4-Day Statewide Endurance Bike Race to Conclude at Orange County Great Park
A 700 mile bike ride that circles the beauty of California, with a total ascent of 63,000 feet. These figures alone do not tire Grant Lottering of South Africa. Still, he’s ready for a grind, to say the least.
The endurance cyclist has done these extreme races before, mostly in the French Alps, but his “Im’Possible Tour” is coming to the United States for the first time next week.
Lottering will begin his ride at Shaver Lake in the Sierra National Forest on Wednesday morning. The goal is to arrive at Orange County Great Park in Irvine by Saturday night, just before the start of Orange County Soccer Club’s game against New Mexico United.
The ride will travel through the Sequoia National Forest, into Santa Barbara, Ventura, and Los Angeles counties, then up Mount Baldy and the hill stations of San Bernardino County before heading south to Irvine.

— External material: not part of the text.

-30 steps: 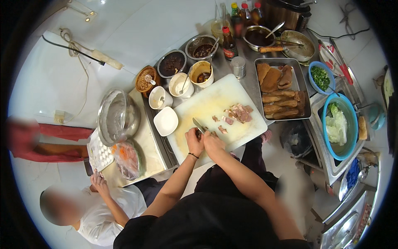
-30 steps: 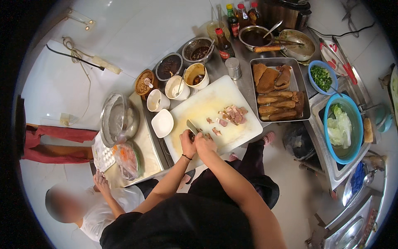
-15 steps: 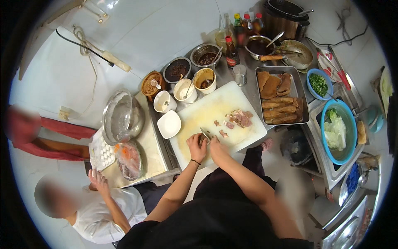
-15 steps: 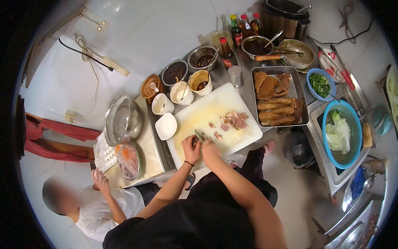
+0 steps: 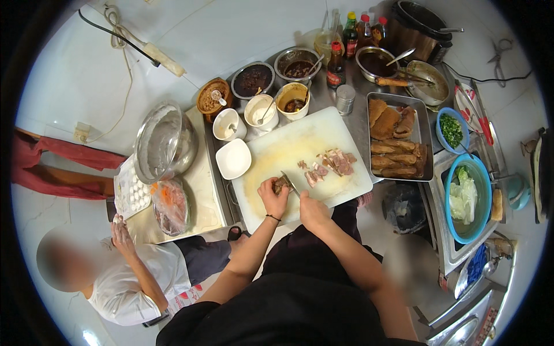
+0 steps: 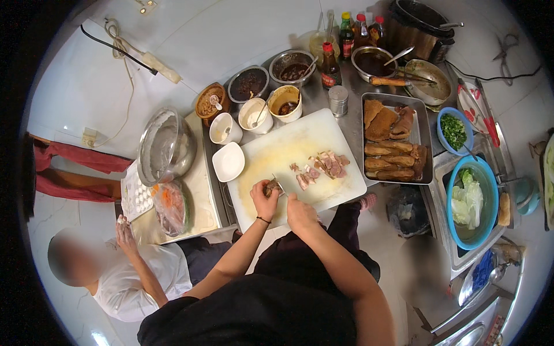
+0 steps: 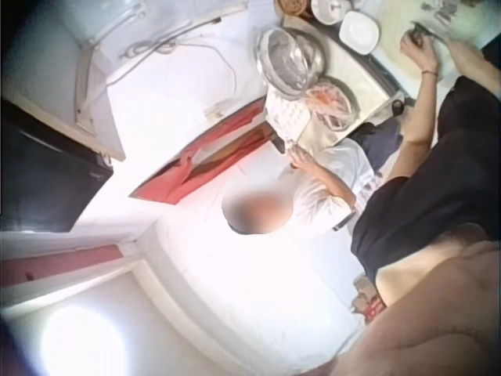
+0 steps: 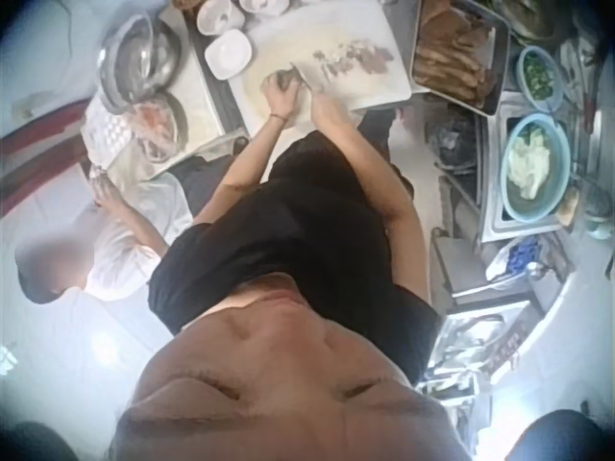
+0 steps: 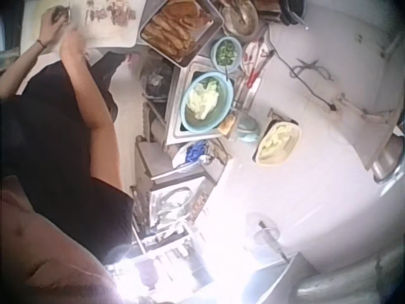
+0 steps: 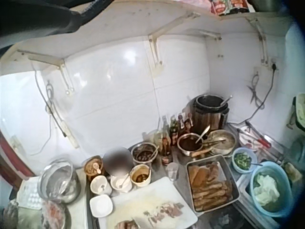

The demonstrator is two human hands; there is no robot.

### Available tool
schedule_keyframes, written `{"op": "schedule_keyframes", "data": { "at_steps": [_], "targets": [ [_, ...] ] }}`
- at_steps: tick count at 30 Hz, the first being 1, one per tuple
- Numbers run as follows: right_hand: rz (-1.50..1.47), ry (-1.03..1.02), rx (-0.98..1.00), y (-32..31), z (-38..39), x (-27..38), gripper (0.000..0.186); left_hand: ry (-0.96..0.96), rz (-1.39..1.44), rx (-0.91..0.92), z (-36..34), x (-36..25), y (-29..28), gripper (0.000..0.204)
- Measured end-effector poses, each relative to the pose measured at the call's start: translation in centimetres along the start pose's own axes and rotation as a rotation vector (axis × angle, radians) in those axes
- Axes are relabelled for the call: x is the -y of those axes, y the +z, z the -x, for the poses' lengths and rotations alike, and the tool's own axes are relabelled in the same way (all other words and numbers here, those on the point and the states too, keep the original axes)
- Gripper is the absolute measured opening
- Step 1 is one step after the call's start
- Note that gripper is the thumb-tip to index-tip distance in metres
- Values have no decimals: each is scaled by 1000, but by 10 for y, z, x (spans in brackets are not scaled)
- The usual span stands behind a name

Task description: The person places a tray of cooked meat on a counter and begins slicing a piece of meat on a white cutting board using a knife. The person cuts the meat into smaller pieces while another individual works in the background.

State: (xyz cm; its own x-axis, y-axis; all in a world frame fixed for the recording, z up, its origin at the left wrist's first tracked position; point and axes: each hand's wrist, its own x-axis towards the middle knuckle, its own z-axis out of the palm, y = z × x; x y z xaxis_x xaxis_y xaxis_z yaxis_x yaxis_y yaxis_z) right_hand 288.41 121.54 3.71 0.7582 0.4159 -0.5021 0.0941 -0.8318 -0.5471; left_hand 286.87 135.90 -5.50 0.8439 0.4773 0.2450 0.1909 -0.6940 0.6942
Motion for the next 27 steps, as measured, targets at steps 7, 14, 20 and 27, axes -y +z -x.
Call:
{"op": "schedule_keyframes", "data": {
  "at_steps": [7,14,20,27],
  "targets": [
    [55,-49,-56,1,0,0,18,4,-21,-40,-3,1,6,28],
    [35,-125,-58,0,-7,4,14,19,-24,-47,-3,3,7,27],
    [65,-125,-39,-2,-12,8,14,33,-13,-33,-3,3,7,28],
    [-25,-128,-81,2,-18,11,15,30,-5,-21,-5,-2,3,27]
  ]
}}
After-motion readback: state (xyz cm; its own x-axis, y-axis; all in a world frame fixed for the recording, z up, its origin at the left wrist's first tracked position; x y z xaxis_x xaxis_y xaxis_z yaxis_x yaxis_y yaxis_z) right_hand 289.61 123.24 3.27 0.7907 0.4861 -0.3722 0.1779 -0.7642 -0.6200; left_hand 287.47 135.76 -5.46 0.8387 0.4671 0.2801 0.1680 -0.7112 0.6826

Lottering ends the ride as an ambassador for Unite Health Share Ministries, a nonprofit faith-based healthcare organization grounded in Christian values. He is also an ambassador for Laureus Sport for Good and rides to raise awareness of this charity.
“There’s a nice little golden thread running through it all, with faith playing a big part in my life story and UHSM values as well,” Lottering, 53, said. “Each mountain range has its own unique characteristics…it’s just absolutely stunning. It’s great to be able to fit that into one ride. We’ll also be passing through Big Bear Lake, past Arrowhead.
“I spent two weeks doing reconnaissance. The first thing is to try to find a route that will incorporate as many mountains as possible. The second thing was to see if it would actually work, in terms of riding a bike and having [support team] the cars follow me.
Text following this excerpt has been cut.